The expression vector pRNa-Derf1 was ligated to L. plantarum NCL21 and L. plantarum by electroporation.
After introduction into L. casei K95-5, the expression of Derf1 protein in erythromycin-resistant transformants was examined by dot western blotting using an anti-Derf1 mouse monoclonal antibody.

The results are as shown in FIG. 6, and compared to the control (lactic acid bacteria into which pRN14 was introduced), pRNa-De
A strong signal was detected in lactic acid bacteria transformed with rf1.

[0030]

As described in detail above, the present application provides a transformed lactic acid bacterium that produces an exogenous allergen protein. From this transformed bacterium, a purified allergen protein that can be used for desensitization therapy or the like can be produced in large quantities at low cost. In addition, by ingesting fermented foods produced using the transformed lactic acid bacteria, it becomes possible to perform desensitization therapy without resorting to regular hospital visits and injections.

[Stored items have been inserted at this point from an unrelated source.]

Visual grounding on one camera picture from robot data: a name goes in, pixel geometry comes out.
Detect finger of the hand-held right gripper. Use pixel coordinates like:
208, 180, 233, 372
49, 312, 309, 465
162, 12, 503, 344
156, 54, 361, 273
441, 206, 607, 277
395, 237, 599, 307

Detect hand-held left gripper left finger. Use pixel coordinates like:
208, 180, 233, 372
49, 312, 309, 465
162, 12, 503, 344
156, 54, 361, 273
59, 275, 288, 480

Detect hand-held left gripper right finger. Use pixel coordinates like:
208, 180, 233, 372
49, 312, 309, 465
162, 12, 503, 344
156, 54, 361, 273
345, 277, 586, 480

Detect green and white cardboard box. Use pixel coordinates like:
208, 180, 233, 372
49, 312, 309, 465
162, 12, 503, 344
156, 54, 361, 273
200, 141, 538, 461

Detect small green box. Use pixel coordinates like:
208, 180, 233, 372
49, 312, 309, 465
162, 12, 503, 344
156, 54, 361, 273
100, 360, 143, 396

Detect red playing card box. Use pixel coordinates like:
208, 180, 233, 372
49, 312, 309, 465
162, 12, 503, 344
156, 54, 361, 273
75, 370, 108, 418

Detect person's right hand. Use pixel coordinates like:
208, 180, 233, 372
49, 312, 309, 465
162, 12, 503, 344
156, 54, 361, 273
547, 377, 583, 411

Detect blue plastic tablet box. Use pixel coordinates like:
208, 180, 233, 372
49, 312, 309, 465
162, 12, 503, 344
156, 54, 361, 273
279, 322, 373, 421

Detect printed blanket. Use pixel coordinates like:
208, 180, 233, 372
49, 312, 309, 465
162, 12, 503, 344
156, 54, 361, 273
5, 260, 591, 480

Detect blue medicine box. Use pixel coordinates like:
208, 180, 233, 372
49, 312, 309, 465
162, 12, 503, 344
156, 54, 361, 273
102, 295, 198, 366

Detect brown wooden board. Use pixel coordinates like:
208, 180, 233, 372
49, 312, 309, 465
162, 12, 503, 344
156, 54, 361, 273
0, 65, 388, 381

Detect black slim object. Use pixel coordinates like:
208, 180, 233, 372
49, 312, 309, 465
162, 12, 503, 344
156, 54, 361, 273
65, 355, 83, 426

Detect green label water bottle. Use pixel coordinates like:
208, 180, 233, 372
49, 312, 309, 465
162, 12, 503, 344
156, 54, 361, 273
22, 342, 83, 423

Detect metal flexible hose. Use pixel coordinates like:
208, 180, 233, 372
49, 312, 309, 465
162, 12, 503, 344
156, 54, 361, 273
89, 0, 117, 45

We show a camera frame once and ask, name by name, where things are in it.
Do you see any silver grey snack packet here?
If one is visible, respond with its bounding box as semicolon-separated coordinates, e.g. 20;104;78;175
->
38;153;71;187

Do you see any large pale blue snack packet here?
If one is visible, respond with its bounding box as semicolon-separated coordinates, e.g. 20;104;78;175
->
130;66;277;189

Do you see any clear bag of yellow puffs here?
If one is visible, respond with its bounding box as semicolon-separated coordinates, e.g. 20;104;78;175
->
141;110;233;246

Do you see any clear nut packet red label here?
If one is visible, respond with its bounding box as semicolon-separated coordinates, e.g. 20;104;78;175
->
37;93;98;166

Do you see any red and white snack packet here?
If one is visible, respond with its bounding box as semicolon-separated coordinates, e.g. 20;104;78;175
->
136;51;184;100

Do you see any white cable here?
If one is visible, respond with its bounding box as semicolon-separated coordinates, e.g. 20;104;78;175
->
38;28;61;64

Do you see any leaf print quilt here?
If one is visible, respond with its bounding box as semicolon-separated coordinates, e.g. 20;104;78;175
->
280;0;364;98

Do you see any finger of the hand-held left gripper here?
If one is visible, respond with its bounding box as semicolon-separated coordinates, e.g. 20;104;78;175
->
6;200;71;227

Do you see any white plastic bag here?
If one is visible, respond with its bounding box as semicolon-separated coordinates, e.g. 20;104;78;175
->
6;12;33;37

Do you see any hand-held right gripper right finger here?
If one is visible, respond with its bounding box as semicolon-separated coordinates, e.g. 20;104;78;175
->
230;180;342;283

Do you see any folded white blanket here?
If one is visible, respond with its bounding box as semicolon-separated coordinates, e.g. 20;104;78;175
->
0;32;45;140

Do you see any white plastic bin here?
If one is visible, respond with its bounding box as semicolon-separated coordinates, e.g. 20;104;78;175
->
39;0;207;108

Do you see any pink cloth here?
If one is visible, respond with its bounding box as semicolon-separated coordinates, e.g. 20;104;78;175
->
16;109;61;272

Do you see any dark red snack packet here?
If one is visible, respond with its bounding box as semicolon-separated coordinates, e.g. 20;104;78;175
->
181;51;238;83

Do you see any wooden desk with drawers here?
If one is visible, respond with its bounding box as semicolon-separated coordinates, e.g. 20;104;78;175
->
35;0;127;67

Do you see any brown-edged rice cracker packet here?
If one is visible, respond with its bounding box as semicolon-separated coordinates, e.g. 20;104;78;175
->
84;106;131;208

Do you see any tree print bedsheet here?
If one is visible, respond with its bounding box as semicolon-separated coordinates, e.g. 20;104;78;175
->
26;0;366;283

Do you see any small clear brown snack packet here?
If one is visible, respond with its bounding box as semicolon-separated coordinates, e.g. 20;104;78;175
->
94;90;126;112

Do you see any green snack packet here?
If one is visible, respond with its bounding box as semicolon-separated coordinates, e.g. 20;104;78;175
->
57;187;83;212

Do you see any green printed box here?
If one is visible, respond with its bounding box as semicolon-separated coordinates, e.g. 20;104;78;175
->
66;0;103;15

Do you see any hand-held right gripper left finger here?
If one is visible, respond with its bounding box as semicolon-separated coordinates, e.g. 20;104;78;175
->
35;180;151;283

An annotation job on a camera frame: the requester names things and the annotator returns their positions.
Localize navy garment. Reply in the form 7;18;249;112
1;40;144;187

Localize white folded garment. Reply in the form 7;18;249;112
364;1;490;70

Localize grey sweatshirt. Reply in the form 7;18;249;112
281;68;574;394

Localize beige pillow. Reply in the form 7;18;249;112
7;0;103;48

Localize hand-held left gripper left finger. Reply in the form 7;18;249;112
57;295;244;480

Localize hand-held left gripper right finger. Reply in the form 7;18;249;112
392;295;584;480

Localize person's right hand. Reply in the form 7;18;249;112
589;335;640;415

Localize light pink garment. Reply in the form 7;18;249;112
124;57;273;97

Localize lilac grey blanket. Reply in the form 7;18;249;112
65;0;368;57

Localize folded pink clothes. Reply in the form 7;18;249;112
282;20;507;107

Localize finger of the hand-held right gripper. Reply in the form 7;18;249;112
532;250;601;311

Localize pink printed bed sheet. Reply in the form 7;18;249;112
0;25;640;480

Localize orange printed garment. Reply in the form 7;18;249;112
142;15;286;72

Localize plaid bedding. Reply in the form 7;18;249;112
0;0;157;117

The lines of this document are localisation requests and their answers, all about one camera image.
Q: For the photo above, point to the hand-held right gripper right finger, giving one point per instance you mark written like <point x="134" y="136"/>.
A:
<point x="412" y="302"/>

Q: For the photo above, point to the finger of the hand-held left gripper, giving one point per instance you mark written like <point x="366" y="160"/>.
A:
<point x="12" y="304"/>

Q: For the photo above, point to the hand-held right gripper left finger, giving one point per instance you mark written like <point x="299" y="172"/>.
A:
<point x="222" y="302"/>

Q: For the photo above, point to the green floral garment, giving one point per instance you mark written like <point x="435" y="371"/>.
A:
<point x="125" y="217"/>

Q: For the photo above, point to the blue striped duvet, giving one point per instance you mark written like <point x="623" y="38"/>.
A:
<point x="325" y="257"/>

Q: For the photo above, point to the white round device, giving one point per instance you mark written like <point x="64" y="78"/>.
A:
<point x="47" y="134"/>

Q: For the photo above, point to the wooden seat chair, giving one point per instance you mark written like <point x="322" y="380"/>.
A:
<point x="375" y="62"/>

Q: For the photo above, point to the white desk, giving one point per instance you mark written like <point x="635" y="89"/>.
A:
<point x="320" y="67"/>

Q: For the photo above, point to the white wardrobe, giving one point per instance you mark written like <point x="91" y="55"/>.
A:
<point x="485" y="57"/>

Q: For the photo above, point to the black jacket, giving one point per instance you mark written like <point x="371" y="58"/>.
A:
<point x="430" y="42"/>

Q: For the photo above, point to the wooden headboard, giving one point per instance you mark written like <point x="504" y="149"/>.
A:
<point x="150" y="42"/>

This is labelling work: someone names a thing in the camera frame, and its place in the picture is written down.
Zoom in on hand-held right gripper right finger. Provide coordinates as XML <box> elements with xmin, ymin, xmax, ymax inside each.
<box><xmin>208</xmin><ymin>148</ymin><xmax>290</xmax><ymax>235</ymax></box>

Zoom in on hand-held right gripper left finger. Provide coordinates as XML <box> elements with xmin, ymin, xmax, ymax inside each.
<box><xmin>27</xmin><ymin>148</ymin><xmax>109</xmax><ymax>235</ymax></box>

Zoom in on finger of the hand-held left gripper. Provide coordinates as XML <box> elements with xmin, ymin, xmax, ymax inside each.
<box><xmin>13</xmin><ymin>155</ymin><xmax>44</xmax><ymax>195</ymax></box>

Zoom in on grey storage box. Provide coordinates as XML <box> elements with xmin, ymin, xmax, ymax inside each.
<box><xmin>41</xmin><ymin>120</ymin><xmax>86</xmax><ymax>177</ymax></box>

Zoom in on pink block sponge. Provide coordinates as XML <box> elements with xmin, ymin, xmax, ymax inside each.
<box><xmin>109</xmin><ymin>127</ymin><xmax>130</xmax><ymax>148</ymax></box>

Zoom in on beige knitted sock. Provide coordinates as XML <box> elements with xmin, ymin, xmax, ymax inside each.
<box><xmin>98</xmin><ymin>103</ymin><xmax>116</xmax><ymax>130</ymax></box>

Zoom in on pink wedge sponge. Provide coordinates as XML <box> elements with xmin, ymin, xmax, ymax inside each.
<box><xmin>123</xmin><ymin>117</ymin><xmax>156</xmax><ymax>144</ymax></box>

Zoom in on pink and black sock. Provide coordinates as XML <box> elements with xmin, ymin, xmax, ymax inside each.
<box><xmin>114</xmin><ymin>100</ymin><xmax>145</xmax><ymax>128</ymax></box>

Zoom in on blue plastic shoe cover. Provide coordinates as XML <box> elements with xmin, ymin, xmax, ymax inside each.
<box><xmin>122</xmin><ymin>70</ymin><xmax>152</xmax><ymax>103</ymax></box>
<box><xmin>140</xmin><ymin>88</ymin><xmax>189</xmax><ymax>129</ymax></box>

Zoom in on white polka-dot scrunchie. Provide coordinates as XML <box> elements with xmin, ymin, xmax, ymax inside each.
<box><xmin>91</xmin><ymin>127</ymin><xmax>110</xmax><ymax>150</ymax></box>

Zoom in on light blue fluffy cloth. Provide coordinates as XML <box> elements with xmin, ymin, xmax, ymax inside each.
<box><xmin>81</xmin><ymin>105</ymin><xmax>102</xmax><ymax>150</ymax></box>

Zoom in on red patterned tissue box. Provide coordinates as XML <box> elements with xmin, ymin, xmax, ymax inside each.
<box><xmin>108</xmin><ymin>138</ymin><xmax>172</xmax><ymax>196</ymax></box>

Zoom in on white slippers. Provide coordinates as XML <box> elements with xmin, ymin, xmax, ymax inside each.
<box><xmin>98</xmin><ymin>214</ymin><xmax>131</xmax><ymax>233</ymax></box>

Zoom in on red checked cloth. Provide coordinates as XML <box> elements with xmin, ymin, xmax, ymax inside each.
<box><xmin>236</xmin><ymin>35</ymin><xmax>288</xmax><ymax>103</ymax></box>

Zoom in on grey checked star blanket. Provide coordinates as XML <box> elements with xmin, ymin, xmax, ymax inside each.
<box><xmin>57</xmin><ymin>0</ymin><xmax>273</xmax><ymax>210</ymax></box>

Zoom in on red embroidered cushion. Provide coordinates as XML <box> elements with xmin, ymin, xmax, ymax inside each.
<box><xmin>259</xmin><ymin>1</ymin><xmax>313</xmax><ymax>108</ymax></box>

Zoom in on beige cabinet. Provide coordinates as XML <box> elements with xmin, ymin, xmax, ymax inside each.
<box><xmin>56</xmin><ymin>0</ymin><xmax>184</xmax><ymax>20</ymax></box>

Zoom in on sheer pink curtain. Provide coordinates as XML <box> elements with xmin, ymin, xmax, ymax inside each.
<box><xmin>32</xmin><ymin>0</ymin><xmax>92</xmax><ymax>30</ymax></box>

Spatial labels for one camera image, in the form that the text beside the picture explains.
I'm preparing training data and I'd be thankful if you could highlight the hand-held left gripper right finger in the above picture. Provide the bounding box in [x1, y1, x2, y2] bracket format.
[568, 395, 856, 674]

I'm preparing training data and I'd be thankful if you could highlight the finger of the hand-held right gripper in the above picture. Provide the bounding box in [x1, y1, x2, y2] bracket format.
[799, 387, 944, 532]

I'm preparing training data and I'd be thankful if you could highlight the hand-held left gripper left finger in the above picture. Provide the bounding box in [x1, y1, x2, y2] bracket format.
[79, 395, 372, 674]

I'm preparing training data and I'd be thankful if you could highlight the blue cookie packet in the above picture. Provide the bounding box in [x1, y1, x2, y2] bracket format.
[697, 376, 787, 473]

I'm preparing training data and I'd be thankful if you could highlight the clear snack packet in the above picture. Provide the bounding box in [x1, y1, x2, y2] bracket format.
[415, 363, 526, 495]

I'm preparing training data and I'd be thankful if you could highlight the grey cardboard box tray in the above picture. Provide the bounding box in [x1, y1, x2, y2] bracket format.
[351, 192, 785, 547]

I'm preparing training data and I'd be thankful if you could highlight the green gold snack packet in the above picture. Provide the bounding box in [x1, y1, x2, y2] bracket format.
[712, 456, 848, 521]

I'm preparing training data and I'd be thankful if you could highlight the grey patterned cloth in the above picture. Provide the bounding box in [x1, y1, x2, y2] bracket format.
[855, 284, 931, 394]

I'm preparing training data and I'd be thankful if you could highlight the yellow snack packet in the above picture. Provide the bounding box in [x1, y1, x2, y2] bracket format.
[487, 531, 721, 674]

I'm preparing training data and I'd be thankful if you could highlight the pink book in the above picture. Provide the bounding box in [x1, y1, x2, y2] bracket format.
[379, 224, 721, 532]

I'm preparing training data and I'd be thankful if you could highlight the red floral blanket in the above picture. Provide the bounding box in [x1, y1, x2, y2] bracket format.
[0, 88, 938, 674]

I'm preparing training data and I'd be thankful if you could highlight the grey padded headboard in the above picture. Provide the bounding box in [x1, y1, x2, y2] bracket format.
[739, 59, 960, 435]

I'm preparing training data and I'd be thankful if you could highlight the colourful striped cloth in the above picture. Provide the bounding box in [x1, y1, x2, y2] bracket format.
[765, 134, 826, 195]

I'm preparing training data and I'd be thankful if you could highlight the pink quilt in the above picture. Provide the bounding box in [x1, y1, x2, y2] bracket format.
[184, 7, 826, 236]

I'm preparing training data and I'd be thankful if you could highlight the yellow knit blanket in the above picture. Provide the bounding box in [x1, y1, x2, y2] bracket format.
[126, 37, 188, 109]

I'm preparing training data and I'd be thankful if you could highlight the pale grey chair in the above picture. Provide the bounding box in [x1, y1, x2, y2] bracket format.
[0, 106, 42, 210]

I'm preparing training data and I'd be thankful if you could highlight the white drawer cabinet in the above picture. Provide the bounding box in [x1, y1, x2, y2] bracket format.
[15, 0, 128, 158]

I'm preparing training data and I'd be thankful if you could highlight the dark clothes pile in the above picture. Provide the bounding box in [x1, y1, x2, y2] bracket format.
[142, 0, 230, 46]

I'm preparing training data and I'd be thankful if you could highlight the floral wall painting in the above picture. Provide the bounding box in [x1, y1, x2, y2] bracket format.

[Brief description of the drawings]

FIG. 1 is a restriction map of a lactic acid bacterium-E. Coli shuttle vector pRN14 that can be used in the present invention. pLTK2
Indicates a plasmid sequence of lactic acid bacteria L. plantarum, and Em indicates an erythromycin resistance gene sequence.

FIG. 2 is a restriction map of an actinomyces choA gene expression vector pRNa-fchoA.

FIG. 3 is a restriction map of a plasmid vector showing a process for producing a vector pRNPacc having an acc promoter.

FIG. 4. Derf, a major allergen gene of Dermatophagoides farinae
1 is a restriction map of a plasmid, showing a process for producing a cloning vector pGEM-Derf1 having a 1.

FIG. 5 is a restriction map showing a process for producing a recombinant vector pRNa-Derf1 having an acc promoter and a Derf1 gene.

FIG. 6: Der in lactic acid bacteria transformed by Derf1 gene
It is the result of dot western blotting which examined f1 expression. 1 is transformation with pRN14 L. plantarum NCL2
1 and 2 were transformed with pRNa-Derf1 L. plantarum NCL2
1 and 3 are transformed with pRN14 L. casei K95-5, 4 is pRNa
Transformation with -Derf1 L.. Casei K95-5.

 ────────────────────────────────────────────────── ─── Continuation of front page (72) Inventor Masaji Kawamoto 8-6-3-203 Saijo Chuo, Higashihiroshima City, Hiroshima Prefecture F term (reference) 4B018 LB08 LE05 MD86 ME07 MF13 4B024 AA01 BA31 CA04 DA05 EA04 FA15 GA14 HA01 4B064 AG31 CA02 CA19 CC24 DA01 4B065 AA30X AA99Y AB01 AC14 BA02 BA03 CA24 CA44

Claims (1)

[Claims] 1. A lactic acid bacterium transformed by a recombinant vector into which a polynucleotide encoding an allergen protein has been inserted under the control of a promoter sequence acting on the lactic acid bacterium, wherein the lactic acid bacterium produces the allergen protein. Converted lactic acid bacteria.